The data centers hold information such as utility accounts and records, water treatment and electric automations and police and municipal court records. The project would be paid over the next several years with tax-exempt financing – bonds with lower interest rates because the interest is exempt from federal taxes – and using funds from various city departments depending on usage.

Jason Newkirk, the city’s chief information officer, said it would be more economical to replace and consolidate the whole data center system at once, rather than replace machines as they break down.

“One-off replacing will be more expensive and won’t be future thinking,” he said. “It will stretch the city forward for seven years, so we won’t be coming back and asking for significant hardware purchases. We’re adding capacity and getting to where we need to be, instead of just getting by. It’s a faster, more reliable network, and it puts the same thing in each building.”

Right now, he said, the city is getting by with many pieces of equipment at or near the end of their expected lifespans.

“We’re running low on disk space, and we’re running low on processing speed,” he said.

Council Members Karen DeLuccie and Dan Hobart asked if it would be possible to hear from ConvergeOne and Riverside before making a decision, as the city wants to avoid having technology not up and running in two years like the holdup for various departments’ software.

“Is there a guarantee that in nine to 10 months, their product will be in operation,” DeLuccie said. “I want a guarantee that my money is going to produce what I think I’m buying.”

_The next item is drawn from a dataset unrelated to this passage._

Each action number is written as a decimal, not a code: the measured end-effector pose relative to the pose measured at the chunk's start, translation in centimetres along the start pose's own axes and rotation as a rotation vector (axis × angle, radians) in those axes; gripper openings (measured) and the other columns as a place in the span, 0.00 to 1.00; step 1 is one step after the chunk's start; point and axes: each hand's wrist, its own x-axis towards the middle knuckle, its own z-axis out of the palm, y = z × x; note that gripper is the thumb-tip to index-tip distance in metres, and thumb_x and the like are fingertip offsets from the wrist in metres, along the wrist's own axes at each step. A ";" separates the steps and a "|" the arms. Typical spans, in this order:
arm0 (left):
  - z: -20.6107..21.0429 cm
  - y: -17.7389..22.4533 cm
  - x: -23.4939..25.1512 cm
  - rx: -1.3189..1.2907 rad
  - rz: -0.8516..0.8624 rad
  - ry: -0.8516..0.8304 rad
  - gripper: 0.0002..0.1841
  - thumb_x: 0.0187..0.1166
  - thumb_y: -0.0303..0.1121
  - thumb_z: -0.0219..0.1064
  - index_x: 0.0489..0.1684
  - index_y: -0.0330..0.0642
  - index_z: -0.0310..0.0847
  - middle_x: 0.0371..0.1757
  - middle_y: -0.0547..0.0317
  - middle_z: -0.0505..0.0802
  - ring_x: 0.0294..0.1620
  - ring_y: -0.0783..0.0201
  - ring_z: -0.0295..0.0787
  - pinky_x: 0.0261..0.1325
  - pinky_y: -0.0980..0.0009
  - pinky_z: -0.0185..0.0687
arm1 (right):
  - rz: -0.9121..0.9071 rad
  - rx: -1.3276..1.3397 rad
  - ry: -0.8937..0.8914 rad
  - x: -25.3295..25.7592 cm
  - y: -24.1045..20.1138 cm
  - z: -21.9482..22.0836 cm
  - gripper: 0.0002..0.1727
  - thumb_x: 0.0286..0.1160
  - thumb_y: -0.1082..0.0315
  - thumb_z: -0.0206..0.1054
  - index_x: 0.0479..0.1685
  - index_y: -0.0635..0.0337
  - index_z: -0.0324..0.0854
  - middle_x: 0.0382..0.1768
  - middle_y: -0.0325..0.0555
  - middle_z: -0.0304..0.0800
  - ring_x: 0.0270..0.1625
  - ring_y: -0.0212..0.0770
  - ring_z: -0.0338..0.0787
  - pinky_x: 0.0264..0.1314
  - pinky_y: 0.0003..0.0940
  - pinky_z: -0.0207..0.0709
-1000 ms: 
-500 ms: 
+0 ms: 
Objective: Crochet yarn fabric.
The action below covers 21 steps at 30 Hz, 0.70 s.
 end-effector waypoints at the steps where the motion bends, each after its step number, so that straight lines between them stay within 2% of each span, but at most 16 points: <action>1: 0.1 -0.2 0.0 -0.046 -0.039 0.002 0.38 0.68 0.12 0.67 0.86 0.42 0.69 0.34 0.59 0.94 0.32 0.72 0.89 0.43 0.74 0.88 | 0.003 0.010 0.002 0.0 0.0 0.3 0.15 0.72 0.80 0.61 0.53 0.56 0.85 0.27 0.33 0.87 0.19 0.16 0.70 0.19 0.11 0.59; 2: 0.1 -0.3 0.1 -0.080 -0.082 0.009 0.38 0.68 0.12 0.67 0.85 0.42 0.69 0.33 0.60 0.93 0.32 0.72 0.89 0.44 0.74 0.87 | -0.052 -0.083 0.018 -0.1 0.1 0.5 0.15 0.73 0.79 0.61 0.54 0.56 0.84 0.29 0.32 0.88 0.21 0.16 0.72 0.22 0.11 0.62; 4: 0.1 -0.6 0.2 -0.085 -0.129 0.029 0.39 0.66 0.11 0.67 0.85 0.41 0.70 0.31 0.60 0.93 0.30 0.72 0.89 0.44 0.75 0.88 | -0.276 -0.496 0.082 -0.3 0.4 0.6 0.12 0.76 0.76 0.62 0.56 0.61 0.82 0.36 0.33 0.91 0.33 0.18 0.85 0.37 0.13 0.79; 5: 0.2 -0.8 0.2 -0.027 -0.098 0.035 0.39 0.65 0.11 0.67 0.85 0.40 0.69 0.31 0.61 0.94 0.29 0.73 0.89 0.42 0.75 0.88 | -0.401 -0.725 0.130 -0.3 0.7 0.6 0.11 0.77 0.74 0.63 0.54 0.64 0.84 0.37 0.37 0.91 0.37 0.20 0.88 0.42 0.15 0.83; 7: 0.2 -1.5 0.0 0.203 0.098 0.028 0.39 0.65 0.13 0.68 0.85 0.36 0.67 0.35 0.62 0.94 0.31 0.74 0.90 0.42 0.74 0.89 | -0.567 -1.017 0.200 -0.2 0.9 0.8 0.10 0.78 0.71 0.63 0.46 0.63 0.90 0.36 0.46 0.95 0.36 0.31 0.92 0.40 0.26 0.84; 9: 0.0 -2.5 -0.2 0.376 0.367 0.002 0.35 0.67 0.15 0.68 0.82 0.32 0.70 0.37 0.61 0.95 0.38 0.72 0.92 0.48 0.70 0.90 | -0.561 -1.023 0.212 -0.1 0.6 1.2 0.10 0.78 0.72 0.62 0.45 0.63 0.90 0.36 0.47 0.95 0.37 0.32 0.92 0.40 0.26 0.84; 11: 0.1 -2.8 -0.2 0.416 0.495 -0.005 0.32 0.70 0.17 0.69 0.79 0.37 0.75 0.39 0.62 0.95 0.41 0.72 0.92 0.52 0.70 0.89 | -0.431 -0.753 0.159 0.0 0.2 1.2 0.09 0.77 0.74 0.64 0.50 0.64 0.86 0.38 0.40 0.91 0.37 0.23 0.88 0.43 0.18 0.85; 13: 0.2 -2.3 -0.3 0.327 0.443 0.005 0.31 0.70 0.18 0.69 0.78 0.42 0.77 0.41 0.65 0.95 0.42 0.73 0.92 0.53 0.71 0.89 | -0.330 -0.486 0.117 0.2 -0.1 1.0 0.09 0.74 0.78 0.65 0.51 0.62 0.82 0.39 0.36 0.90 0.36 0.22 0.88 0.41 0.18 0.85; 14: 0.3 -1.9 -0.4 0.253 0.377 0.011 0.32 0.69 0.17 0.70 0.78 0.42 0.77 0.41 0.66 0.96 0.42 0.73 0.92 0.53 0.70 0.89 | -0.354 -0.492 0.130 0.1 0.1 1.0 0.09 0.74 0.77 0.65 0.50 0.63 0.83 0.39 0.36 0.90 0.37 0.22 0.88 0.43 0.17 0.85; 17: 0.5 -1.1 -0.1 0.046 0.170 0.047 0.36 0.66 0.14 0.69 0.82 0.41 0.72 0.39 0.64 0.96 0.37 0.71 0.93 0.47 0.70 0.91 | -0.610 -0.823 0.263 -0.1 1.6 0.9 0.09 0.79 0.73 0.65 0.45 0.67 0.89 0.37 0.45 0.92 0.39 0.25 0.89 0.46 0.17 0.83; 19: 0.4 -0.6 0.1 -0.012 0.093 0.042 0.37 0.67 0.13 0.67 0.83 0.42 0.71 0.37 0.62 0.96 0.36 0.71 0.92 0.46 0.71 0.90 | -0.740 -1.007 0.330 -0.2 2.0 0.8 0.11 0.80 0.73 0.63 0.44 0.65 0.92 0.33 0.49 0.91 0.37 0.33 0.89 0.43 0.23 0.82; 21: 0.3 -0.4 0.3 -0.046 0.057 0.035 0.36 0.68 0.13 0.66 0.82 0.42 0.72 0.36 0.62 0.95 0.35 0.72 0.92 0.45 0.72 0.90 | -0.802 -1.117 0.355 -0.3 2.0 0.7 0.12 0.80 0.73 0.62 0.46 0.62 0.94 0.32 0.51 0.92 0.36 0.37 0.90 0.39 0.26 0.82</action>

Newkirk said the city would avoid an unexpected price increase of about $150,000 if it went ahead soon with purchases. City Manager Zach Walker said he didn’t want to sound like an alarmist, but ransomware attacks in recent years have shown the importance of having strong cybersecurity and data centers, as cities such as Atlanta and Baltimore have fallen victim to hacks and many city operations came to a temporary halt.

“This has happened to real cities out there,” he said. “Cities were taken down by ransomware attacks; they had to pay a handsome price to unlock their data and still haven’t recovered all the data.”

Council Member Brice Stewart, who works in information technology for Jackson County, vouched for ConvergeOne.

“I’m working a couple projects with them, and they do an excellent job,” he said.